Last year, researchers at Imperial College London claimed that up to 200 litres of water could be involved in the download of a single gigabyte of data. Given that the average western European smartphone user consumed 1.9GB of data per month in 2015 – with the average rising to 3.7GB per month in the U.S. – it is a remarkable statistic.
Running in parallel with this exponential growth of data usage and storage however is a global shift towards more sustainable data centres, led in part by some of the world’s leading technology firms. Whether it is Microsoft trialling a new prototype underwater data centre, Facebook announcing a new, 57,000 square foot data centre in Ireland powered entirely by wind, or Amazon pledging to run its data infrastructure on 100% renewable energy, change and innovation is taking place across the data landscape.
Thankfully, you do not need to sink your equipment into the ocean, or move your operations to the Arctic Circle in order to keep your data cool. Industry best practice in sustainability can be found a lot closer to home. In particular – and perhaps unsurprisingly given Imperial’s research – we are now seeing an increasing level of focus on water usage in the industry.
In 2006, we saw the introduction of the PUE (Power Usage Effectiveness) metric, which was promoted by the Green Grid, a non-profit organisation of IT professionals. For over a decade, PUE has been the most popular method of calculating a data centre’s energy efficiency. Indeed, Ark became the first in the industry to introduce guaranteed fixed PUEs to reduce operational cost risk.

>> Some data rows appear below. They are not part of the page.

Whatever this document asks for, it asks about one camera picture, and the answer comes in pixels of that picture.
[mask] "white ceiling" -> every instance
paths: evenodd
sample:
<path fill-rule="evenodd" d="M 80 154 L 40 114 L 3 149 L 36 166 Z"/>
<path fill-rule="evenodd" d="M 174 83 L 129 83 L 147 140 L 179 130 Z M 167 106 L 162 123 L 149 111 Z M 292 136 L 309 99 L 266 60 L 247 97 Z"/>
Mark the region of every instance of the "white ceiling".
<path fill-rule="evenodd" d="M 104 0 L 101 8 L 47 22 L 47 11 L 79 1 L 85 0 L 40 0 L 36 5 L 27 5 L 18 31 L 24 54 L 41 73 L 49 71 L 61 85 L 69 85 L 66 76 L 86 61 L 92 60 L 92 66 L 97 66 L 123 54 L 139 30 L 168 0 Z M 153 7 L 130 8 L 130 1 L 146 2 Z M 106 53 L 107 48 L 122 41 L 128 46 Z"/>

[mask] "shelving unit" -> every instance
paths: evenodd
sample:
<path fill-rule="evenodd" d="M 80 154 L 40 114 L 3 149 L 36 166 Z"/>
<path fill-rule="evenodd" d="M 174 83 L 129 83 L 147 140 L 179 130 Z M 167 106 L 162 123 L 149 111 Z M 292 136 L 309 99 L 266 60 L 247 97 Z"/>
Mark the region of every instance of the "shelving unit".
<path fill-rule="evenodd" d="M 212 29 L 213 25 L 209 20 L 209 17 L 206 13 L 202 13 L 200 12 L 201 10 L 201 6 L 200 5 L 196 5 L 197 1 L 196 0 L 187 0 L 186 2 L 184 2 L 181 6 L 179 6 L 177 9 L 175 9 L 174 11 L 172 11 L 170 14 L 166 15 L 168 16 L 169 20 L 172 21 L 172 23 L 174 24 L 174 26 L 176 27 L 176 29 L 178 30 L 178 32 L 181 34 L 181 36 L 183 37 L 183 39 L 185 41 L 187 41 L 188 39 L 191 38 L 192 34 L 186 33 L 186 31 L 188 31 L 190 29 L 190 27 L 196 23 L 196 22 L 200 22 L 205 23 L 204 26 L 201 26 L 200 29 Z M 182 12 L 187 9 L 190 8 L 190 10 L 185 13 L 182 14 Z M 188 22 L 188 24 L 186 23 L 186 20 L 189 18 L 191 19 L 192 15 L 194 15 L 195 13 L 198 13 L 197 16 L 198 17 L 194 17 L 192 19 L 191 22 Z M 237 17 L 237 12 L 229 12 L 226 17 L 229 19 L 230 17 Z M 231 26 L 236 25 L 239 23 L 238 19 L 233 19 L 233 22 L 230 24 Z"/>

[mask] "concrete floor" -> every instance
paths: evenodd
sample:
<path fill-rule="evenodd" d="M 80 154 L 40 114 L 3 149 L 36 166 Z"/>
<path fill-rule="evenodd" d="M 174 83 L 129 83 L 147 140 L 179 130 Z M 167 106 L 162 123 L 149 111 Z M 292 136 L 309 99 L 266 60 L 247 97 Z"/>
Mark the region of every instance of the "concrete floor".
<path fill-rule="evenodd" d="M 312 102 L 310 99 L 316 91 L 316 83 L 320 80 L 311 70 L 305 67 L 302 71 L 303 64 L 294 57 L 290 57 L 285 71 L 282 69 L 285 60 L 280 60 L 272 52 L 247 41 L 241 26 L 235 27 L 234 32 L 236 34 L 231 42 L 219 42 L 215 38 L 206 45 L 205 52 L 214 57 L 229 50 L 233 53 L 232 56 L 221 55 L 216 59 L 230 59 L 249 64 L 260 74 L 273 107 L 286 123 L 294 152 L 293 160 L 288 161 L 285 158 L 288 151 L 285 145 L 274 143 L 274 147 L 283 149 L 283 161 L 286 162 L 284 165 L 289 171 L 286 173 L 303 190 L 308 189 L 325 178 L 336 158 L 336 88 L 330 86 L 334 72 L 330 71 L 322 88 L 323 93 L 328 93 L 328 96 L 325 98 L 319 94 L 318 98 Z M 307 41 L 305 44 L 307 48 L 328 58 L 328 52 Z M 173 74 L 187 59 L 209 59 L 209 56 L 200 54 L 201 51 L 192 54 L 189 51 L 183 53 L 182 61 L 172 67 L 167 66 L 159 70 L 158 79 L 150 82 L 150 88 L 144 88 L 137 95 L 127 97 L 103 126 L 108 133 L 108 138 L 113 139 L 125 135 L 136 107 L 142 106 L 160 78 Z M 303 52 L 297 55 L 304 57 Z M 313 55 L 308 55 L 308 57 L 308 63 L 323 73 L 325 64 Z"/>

There is now however a new efficiency player on the scene – also being promoted by the Green Grid – called WUE, or Water Usage Effectiveness.
Using evaporated water to cool the data centre atmosphere, or using water to chill pipes – both of which are methods still employed by the majority of data centres – at first might seem good common sense approaches. Energy consumption is kept low as traditional mechanical cooling methods are reduced. But where savings are made in power consumption, they are immediately lost in water bills. And in dry regions such as California where natural water resources are becoming ever more precious, the problem is clear.
Innovation has therefore shifted to more efficient ways of utilising water in the data centre cooling process. At Ark, for instance, we use adiabatic coolers, which are designed to operate only in high ambient temperatures. For the rest of the year – 99% in fact – we use ambient air to stop the cycle of heating and cooling that leads to data centres being like an oven inside a fridge. Our method means we don’t try to cool down the air we’ve just warmed up. Each modular data centre matches heating and cooling to IT demand. This innovative method comes with no carbon emissions and no cost.
We have also in recent years introduced rainwater harvesting at both our campus sites to offset water consumption.
Using less power to run and cool data centres automatically translates as less impact on the environment. But in modern day data centres, energy and efficiency is also arguably the biggest driver of cost. Indeed, energy consumption of IT equipment and cooling represents between 40% to 50% of the total overhead of that piece of infrastructure. From our customer’s point of view, good efficiency means significant cost savings.
Ark’s solution is a solution that is without compromise. It is tried and tested with every type of kit, uses less water, brings a reduction in maintenance and deploys 99% free cooling.